* [WORK REQUIRED]: Look below. Copy each line that has "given" in it.

* [SOURCE DATA]:
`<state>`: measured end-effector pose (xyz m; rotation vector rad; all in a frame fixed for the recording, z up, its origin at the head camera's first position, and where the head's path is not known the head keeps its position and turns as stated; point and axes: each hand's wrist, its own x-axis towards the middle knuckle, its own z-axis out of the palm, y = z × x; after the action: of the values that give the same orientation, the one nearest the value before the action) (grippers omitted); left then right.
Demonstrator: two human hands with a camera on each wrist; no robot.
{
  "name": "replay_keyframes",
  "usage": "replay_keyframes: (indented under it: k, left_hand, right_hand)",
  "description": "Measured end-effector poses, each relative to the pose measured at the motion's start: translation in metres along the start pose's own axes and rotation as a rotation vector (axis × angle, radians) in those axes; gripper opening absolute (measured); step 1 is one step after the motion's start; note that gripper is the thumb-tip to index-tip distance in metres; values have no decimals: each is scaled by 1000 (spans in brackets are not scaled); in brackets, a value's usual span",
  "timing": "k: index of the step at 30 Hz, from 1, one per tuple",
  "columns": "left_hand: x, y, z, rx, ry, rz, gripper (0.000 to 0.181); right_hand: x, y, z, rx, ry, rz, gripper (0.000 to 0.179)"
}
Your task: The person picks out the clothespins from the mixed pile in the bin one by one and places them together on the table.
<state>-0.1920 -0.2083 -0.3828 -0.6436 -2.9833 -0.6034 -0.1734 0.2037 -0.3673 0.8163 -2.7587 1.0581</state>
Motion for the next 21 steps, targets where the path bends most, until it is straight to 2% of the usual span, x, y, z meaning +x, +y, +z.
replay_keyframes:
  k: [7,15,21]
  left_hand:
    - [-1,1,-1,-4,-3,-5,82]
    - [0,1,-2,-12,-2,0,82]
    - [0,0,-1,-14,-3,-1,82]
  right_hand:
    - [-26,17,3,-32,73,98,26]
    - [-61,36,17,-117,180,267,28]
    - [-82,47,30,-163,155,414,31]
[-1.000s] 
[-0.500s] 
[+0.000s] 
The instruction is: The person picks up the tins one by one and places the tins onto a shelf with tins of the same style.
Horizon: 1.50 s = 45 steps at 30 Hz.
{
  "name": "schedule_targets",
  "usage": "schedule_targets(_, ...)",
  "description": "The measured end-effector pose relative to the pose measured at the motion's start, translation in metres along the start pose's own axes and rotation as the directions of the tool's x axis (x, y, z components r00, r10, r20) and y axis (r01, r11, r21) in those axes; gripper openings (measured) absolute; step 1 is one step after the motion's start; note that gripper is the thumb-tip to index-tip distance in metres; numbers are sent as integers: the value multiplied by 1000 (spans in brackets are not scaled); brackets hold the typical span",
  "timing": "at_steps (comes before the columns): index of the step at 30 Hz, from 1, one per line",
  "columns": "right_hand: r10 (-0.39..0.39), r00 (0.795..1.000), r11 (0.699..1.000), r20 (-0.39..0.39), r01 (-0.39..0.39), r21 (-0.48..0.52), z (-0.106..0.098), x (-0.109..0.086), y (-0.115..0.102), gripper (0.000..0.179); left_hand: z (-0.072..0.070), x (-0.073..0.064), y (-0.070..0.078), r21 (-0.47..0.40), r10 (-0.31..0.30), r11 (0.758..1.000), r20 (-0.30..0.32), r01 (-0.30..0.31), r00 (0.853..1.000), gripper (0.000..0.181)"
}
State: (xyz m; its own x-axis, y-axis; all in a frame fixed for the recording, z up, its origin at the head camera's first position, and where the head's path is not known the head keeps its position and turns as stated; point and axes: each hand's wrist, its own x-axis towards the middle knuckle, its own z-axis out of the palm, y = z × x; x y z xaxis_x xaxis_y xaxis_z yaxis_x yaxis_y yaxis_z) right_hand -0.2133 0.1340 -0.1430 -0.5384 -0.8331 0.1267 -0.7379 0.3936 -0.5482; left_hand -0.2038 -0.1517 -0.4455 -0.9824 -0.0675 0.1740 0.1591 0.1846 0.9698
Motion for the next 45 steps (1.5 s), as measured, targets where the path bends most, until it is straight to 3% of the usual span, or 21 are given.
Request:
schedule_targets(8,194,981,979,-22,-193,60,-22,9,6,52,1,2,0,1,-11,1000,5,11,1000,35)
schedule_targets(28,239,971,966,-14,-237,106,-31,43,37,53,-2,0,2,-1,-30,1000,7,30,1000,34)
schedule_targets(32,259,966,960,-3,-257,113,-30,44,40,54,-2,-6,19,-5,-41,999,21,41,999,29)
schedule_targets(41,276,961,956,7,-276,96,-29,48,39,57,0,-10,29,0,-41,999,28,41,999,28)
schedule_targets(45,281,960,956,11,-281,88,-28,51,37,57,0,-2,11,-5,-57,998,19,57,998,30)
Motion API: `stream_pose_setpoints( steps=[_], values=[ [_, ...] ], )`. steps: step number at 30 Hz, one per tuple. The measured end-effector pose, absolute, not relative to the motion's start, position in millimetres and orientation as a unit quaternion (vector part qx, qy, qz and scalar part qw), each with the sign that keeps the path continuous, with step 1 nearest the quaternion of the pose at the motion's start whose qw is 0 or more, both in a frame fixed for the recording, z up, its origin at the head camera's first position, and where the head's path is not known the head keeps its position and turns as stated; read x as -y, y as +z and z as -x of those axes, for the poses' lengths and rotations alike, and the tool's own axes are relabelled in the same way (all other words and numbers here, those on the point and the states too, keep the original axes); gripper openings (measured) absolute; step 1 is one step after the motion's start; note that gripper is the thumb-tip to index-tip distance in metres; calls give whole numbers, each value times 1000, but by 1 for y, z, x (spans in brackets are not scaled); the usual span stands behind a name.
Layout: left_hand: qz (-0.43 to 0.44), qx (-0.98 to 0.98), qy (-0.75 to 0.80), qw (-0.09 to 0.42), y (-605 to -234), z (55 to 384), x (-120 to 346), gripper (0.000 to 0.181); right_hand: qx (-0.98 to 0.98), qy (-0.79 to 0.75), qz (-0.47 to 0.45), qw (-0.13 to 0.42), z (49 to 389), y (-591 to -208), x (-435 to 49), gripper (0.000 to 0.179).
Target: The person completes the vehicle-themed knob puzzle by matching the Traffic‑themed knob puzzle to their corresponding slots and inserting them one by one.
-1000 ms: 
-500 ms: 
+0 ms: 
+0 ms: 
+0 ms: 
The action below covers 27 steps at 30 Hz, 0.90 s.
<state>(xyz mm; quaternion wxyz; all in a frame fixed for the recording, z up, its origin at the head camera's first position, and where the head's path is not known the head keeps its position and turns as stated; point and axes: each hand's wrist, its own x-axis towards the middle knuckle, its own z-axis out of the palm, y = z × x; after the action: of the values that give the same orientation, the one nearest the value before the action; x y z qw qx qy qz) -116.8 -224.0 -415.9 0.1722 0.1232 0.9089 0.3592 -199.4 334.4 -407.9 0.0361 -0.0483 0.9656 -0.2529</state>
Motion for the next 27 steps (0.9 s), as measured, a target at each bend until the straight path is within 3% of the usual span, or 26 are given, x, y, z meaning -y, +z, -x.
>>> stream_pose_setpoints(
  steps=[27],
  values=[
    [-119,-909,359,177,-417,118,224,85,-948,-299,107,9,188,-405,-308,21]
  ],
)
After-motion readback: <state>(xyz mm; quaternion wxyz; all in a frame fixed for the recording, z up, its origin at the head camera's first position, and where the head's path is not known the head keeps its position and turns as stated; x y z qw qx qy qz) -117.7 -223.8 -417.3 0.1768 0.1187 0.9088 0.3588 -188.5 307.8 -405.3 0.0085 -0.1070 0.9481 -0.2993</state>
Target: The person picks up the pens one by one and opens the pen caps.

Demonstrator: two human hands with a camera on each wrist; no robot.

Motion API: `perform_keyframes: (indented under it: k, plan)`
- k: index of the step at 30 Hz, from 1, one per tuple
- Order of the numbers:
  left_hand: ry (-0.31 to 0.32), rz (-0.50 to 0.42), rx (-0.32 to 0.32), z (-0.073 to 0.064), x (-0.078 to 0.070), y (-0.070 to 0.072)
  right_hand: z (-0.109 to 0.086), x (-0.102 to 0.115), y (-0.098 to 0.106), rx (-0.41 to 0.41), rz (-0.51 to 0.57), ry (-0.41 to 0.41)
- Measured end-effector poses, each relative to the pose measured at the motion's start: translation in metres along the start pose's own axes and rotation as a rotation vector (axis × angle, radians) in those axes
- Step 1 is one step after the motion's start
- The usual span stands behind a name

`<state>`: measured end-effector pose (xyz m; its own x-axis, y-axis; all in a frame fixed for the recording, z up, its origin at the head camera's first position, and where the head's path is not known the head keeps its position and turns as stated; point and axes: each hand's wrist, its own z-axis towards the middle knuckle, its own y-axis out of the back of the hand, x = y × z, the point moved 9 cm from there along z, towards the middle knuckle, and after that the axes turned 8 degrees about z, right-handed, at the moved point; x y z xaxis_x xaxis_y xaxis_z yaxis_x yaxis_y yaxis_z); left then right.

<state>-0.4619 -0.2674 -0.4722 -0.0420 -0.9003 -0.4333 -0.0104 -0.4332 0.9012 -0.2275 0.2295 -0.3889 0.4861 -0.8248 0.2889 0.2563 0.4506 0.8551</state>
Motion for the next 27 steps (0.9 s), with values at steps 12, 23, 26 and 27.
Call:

* [RESPONSE AREA]:
Motion for the next 45 steps (1.5 s), as measured, targets where the path bends most, until it is straight to 3% of the usual span, or 21 are given.
Motion for the next 27 steps (0.9 s), as measured, a target at each bend until the straight path is within 3% of the usual span, or 26 are given, x, y, z meaning -y, +z, -x.

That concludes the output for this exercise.